Prosecutors say Howard repeatedly slapped a handcuffed man outside a fast food restaurant at 79th and Vincennes around 10:15 p.m. on October 11 after an arrest. The 19-year-old victim, Gregory Jeffries, and two of his friends were arrested for criminal trespass to land after walking out of the restaurant. According to the prosecution, the victim complied with orders from responding police officers and walked to the squad car and placed his hands on the car. He was then handcuffed without incident, prosecutors say.
Sgt. Howard arrived after the scene was secured. He allegedly struck the teenager on three separate occasions across the face with an open hand. In the final strike, the teen was knocked backwards and into the squad car.
The teen and his mother reported the incident to the Independent Police Review Authority. Prosecutors say videotaped footage from the restaurant's surveillance system backs up the victim's story.
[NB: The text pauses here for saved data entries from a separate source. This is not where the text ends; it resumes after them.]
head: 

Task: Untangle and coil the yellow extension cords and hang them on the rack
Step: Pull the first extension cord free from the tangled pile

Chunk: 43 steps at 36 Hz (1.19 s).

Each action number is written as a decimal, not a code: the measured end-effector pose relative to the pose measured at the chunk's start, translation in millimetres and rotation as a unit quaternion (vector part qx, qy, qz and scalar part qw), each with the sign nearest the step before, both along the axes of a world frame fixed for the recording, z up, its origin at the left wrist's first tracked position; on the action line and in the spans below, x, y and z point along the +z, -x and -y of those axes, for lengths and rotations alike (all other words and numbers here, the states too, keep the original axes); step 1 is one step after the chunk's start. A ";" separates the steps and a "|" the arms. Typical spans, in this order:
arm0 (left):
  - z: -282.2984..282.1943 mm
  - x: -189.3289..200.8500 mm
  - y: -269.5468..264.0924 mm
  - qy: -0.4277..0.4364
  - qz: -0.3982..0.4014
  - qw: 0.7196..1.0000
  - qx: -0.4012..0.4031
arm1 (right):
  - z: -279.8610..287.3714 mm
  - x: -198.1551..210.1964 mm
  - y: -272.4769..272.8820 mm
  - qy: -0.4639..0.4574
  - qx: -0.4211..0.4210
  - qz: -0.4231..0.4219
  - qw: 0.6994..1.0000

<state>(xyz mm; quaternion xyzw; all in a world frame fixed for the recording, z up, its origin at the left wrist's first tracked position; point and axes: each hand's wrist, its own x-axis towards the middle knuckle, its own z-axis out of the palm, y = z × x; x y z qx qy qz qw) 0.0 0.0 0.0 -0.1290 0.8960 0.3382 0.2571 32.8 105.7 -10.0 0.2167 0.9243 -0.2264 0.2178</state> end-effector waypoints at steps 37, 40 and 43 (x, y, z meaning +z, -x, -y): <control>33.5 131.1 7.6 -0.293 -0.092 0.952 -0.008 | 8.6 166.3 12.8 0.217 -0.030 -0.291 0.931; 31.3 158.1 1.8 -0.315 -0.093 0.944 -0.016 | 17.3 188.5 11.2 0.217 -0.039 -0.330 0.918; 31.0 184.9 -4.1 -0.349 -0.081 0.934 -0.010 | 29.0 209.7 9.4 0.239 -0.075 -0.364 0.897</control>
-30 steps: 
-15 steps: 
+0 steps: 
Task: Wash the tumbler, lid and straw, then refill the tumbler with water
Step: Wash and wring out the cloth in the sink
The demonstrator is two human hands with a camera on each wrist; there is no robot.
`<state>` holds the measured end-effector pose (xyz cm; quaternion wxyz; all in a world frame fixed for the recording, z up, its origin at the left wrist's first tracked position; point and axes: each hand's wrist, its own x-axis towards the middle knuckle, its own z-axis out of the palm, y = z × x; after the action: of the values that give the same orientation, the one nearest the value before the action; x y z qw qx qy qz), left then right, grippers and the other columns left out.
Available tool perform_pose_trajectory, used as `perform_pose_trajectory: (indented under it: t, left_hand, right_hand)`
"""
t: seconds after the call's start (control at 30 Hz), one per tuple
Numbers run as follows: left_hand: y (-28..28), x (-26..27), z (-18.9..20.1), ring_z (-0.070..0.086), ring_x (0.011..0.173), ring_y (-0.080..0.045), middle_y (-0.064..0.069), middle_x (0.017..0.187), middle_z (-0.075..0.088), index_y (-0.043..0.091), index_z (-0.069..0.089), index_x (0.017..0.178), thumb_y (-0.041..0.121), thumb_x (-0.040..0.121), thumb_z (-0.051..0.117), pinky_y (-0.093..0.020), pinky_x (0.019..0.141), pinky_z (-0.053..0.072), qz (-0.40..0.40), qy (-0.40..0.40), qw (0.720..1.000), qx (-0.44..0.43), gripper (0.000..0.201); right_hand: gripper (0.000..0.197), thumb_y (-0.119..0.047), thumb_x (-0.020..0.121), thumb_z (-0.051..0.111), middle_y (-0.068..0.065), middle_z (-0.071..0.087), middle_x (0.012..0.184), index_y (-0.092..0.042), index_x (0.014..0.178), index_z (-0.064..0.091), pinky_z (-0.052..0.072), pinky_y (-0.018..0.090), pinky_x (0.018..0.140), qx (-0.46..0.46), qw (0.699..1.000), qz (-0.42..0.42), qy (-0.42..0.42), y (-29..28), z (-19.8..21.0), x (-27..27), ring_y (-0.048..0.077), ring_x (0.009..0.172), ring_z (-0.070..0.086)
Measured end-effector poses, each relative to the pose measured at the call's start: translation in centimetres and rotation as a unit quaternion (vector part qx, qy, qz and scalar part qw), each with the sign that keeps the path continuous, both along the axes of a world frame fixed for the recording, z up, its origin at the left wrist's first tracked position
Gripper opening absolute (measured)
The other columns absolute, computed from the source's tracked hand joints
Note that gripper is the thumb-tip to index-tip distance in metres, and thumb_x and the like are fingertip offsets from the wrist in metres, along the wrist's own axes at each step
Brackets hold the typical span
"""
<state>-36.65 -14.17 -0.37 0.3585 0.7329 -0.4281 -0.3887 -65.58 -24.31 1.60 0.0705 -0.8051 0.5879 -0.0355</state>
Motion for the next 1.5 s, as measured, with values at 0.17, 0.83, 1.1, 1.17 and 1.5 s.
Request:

The existence of that tape initially prompted then superintendent Jody Weis to put Sgt. Howard and half a dozen other officers on desk duty. Those other officers have now had their full police powers restored.
Prosecutors say Jeffries never made any physically provocative move and the sergeant's action was unjustified.
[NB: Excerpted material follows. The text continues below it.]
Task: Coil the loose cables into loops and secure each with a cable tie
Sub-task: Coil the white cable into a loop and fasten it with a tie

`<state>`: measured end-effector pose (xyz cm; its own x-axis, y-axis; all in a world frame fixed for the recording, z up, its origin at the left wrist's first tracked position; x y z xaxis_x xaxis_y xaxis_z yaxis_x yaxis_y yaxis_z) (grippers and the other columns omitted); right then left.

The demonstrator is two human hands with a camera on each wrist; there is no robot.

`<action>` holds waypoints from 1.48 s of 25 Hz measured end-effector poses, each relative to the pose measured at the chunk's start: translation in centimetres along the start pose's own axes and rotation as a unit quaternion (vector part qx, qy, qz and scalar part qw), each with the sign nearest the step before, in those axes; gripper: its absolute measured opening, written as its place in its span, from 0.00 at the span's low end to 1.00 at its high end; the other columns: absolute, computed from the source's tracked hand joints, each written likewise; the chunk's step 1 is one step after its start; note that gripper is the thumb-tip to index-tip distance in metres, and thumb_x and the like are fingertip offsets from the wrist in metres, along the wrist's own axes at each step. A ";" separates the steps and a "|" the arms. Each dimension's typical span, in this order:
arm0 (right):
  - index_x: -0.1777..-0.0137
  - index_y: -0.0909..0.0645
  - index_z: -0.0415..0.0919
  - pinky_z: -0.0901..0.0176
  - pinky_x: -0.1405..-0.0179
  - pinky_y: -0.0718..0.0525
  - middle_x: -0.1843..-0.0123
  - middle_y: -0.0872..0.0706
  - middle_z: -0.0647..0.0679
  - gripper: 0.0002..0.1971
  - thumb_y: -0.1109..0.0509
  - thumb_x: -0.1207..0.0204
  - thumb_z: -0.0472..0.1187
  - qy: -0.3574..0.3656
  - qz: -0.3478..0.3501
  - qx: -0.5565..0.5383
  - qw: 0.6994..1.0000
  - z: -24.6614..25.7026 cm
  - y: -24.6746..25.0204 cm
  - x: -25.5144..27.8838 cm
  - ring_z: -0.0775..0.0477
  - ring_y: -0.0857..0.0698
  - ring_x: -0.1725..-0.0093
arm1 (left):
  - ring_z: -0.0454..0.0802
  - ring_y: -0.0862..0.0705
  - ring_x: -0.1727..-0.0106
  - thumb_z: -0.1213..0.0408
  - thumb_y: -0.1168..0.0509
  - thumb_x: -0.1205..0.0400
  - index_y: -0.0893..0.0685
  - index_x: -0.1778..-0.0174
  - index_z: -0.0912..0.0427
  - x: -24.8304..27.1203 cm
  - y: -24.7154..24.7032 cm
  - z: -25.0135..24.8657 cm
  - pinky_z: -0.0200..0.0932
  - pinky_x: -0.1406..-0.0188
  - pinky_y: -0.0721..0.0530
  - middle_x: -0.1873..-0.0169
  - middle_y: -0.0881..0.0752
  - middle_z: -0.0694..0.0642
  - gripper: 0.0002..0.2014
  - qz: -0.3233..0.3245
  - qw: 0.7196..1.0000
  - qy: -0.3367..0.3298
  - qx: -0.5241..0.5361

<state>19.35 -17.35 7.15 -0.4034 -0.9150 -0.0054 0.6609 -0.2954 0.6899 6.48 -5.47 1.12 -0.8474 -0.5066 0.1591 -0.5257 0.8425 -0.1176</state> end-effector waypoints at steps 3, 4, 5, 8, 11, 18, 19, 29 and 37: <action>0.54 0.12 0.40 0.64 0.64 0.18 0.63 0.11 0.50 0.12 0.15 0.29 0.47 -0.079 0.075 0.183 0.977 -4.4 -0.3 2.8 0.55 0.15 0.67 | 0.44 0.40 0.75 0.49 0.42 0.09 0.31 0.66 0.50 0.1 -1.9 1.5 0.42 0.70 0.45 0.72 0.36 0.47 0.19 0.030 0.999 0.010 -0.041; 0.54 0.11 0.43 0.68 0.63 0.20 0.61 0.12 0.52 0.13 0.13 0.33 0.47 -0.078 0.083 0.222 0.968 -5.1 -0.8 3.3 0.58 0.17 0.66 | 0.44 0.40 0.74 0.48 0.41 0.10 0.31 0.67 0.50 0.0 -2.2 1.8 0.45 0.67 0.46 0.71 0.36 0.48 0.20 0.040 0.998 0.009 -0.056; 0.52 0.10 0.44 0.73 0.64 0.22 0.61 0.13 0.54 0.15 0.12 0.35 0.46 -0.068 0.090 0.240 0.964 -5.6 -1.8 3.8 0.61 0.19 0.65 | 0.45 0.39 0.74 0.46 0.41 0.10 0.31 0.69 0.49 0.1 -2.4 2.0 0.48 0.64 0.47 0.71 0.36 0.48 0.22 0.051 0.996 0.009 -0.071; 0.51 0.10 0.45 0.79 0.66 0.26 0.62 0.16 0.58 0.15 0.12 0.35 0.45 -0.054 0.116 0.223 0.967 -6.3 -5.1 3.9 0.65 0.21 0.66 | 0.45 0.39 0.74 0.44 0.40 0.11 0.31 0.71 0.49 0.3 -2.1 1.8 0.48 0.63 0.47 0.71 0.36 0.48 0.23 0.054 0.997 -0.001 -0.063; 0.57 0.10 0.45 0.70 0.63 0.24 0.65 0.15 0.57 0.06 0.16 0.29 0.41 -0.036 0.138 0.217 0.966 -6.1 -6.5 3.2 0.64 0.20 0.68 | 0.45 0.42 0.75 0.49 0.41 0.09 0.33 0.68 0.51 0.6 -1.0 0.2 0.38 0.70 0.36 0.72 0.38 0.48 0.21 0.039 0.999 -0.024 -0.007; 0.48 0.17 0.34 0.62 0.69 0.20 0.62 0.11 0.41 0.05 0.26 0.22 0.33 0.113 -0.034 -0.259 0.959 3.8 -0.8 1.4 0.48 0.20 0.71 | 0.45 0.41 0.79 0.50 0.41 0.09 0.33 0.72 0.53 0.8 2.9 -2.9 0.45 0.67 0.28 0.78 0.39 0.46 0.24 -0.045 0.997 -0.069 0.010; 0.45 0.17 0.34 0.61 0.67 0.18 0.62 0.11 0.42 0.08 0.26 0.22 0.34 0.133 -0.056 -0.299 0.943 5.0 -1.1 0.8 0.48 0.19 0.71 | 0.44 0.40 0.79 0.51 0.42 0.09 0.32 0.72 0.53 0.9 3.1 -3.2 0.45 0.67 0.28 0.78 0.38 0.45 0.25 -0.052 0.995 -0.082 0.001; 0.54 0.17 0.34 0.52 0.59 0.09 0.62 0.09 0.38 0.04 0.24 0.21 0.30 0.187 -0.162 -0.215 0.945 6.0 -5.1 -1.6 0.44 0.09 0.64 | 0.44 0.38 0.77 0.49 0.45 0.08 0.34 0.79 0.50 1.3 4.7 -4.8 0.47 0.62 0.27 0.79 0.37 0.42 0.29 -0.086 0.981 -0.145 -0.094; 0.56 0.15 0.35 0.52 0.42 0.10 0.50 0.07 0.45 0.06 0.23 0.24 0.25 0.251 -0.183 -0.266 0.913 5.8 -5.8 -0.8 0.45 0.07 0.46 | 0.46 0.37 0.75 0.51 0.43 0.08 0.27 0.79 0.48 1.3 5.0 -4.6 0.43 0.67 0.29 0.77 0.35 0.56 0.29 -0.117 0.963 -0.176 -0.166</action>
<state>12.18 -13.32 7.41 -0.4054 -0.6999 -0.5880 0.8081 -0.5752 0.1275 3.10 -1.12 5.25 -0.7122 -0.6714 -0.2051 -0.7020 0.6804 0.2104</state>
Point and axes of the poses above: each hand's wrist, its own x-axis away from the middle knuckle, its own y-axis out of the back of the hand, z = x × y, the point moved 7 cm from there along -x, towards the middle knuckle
Howard's attorney says the sergeant was provoked and his action was in response to Jeffries preparing to spit on him.
"This is a tragedy that the state's attorney has decided to bring these types of charges against him, especially in light of how this incident occurred," said Robert Kuzas, Howard's attorney. "Somebody's attempting to spit on you, of course you have the right to defend yourself."
There is no audio on the surveillance tape.
Prosecutors wouldn't discuss any further specifics after court Friday, although the police deaprtment's use of force guidelines are the foundation for the charges.
In a written statement released Friday afternoon, Interim Superintendent Terry Hillard said: "Supervisors must be a guiding example of character and conduct, and failure to demonstrate leadership is inexcusable in any circumstance."
Howard had no comment after bonding out Friday. His attorney says he will fight the charges. He also says that Howard has received commendations in his years on the force and has been active in church-based programs mentoring young men. The threat to spit, he says, was a real provocation.
In certain cases, spitting on someone can lead to a battery charge, and attempting to can be construed as assault. None of those charges were filed against Jeffries.
Jeffries admits only to spitting blood onto the ground.
Howard for the past several months has been assigned to desk duty.
Jeffries filed a federal lawsuit against the city.